Pledge to halt hostilities
The rebel promises came a day after de Villepin secured pledges from President Laurent Gbagbo to halt hostilities and evict foreign mercenaries fighting with loyalist troops. But despite the apparent easing in tensions, another rebel faction reported fighting Saturday on the country's volatile western front.
De Villepin said the weeklong summit in the French capital would start Jan. 15 with the government, rebels, political parties and West African mediators in attendance.
The Paris summit will be followed on Jan. 26 by a meeting of West African heads of state, which U.N. Secretary-General Kofi Annan is also expected to attend, he said.
De Villepin rushed to Ivory Coast on Friday after fighting exploded on a new front in the cocoa-rich southwest, and rebel anger rose following a government helicopter attack on a fishing village that killed 12 civilians.
France has more than 2,000 troops in Ivory Coast to enforce the shaky cease-fire and to protect French citizens and other foreigners.
The rebels had previously accused the crack soldiers of obstructing their advances and asked France to pull out. But De Villepin said the rebels now understood France's mission.
Soro's rebels launched the war Sept. 19 with a failed coup attempt and have since seized the northern half of the country.
They signed a cease-fire with the government in October, but peace talks in nearby Togo yielded few results and were suspended in December.
Two other rebel factions operate in the west of the country and have not agreed any truce. Their leaders were not present in Bouake -- despite an invitation to attend Saturday's talks -- but de Villepin said the northern insurgents would explain to the other factions the need to cease hostilities.
"They understand very clearly that they have to renounce any kind of offensive right now. It is time for a global cease-fire, and it is time for political negotiations," De Villepin said.
De Villepin met Gbagbo again before leaving Ivory Coast late Saturday.
"We have made progress," the president said. "If everyone has the willpower, by the end of the month, we should have something positive."
Earlier, however, a western rebel leader said fighting was continuing Saturday.
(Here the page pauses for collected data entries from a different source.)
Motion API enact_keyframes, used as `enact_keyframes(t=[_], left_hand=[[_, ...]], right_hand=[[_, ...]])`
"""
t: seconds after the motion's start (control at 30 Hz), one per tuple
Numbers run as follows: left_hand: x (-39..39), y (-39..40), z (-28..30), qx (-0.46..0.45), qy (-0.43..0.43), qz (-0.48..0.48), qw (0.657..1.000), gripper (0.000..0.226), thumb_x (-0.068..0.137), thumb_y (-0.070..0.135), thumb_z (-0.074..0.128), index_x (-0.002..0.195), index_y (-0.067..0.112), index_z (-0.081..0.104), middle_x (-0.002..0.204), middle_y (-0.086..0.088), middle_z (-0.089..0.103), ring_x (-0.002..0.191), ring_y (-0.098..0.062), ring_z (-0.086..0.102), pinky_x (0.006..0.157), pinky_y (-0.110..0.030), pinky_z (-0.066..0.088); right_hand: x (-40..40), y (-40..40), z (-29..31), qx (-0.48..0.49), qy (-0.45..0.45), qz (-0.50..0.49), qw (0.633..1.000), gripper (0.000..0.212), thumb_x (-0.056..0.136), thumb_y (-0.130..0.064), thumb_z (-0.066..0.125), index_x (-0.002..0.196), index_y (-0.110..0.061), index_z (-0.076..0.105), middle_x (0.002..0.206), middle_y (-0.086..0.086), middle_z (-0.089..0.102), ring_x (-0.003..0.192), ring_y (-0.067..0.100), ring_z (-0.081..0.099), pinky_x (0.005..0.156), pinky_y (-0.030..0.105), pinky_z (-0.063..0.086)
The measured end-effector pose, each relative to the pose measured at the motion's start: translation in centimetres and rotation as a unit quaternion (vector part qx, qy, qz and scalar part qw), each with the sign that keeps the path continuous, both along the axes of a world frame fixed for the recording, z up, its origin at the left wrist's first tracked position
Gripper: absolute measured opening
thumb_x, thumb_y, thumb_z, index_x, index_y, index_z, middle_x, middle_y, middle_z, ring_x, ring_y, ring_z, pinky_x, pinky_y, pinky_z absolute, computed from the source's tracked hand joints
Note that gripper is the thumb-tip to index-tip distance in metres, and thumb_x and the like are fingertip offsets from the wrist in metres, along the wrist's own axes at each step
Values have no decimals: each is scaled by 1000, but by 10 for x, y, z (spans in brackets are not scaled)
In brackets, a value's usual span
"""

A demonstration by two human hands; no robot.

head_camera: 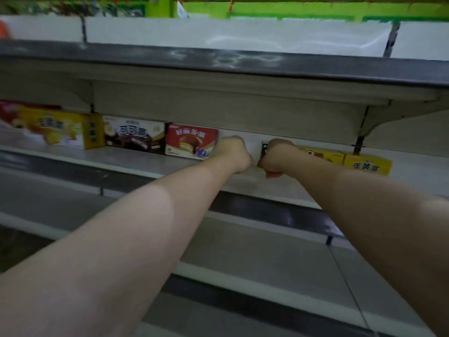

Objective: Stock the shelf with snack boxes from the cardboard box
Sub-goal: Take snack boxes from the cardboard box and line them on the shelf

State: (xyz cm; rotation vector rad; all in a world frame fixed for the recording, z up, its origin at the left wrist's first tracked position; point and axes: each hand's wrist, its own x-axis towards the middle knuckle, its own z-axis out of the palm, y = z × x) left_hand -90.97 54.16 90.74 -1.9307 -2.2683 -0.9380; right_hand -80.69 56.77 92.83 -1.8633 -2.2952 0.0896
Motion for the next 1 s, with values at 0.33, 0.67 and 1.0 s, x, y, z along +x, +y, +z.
enact_keyframes(t=[0.33, 0.67, 1.0], left_hand=[[-178, -243, -60, -103, 43, 105, 988, 29, 94, 26, 52, 113, 6, 62, 113, -13, 63, 93, -27, 57, 70, -29, 40], [-352, -447, -248, -348, -112, 138, 921, 22, 93, 18, 53, 101, 6, 69, 94, -11, 70, 85, -23, 67, 69, -30, 52], [-522, -450, -347, -378, -178, 226, 880, 25, 92, 10, 47, 96, -2, 69, 98, -17, 71, 90, -30, 68, 78, -40, 55]], right_hand=[[-193, -208, -65, -36, 73, 175, 981, 26, 94, -24, 57, 72, -10, 52, 59, 2, 62, 36, 9, 55, 39, 18, 38], [-365, -360, -273, -272, -53, 297, 914, 24, 92, -20, 61, 71, -9, 54, 59, 6, 63, 57, 19, 64, 54, 28, 54], [-528, -357, -380, -333, -41, 299, 893, 16, 85, -13, 53, 69, -10, 51, 69, 7, 56, 55, 17, 54, 47, 22, 40]])
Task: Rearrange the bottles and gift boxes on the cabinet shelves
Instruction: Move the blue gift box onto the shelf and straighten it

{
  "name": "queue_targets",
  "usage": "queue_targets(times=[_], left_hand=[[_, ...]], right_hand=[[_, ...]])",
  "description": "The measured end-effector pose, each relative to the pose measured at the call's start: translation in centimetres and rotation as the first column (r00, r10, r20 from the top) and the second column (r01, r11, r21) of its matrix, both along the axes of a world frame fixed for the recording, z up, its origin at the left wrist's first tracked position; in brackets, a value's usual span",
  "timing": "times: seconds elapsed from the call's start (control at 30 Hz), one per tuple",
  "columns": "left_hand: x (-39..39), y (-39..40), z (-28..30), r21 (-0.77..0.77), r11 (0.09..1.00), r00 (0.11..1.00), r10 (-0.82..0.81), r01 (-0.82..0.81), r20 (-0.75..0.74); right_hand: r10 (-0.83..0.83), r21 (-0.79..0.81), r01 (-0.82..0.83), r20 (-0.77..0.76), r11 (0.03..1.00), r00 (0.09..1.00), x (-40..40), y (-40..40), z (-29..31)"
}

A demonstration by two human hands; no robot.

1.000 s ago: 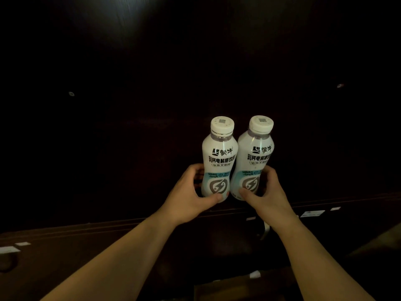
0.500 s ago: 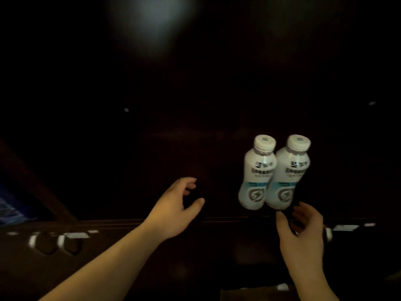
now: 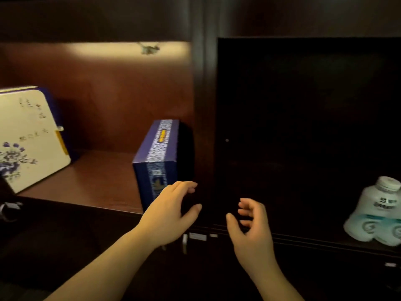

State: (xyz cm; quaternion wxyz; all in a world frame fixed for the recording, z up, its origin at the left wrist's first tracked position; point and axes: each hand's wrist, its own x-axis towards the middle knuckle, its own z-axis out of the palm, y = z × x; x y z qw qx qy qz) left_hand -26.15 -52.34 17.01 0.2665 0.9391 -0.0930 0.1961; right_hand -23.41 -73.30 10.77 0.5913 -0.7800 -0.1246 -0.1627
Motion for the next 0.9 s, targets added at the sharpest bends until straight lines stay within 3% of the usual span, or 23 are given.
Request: queue_targets(times=[0.2,0.4,0.57,0.7,0.9], left_hand=[[-3.5,11.8,2.4,0.03,0.999,0.998,0.027,-0.029,0.062],[-1.4,18.9,3.8,-0.029,0.998,0.997,0.049,-0.047,0.058],[4.2,22.5,4.4,-0.024,0.999,0.995,0.04,-0.038,0.087],[9.6,24.6,5.0,-0.054,0.998,0.996,0.03,-0.025,0.088],[18.2,27.0,6.5,-0.177,0.984,0.998,0.037,-0.029,0.047]], right_hand=[[0.026,-0.015,-0.026,0.04,1.0,0.999,-2.0,12.9,2.8],[0.005,-0.122,0.001,0.051,0.993,0.999,-0.7,19.7,4.4],[-0.126,-0.147,0.154,0.183,0.977,0.975,2.4,22.4,4.9],[-0.3,-0.132,0.351,0.297,0.927,0.906,5.1,24.6,5.4],[-0.428,-0.161,0.461,0.203,0.873,0.881,6.9,27.7,4.7]])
"Even as I speak to you, my men are fighting against mercenaries around Guiglo," Sgt. Felix Doh said. He said the foreign fighters included Liberians and Angolans, but it was not immediately possible to verify the claims.
Guiglo is 75 miles north of Neka, where fighting took place Friday after rebels claimed to have seized the village near the border with Liberia.
Doh's forces this week pushed 125 miles south, opening a new front in their drive toward the strategic port of San Pedro. Ivory Coast is the world's largest producer of cocoa, and much of the rich harvest is shipped through San Pedro.
The western rebels have reportedly been joined by Liberian fighters -- notorious for drug use and extreme violence.
It was not immediately possible to reach the western rebels for comment on the cease-fire call.
Before the meeting with de Villepin, the northern rebels had dismissed Gbagbo's promise to cease hostilities as a lie. But they refrained from direct criticism in their statement Saturday.
"We at least are men of our word, men of honor, and we will do what we have said," Soro said.
An adviser to Gbagbo, Toussaint Alain, said the president would also respect his word. He accused the rebels of also using mercenaries.
The rebels want Gbagbo to resign, arguing in part that his government fans ethnic hatreds. The government says that is out of the question and insists the rebels disarm.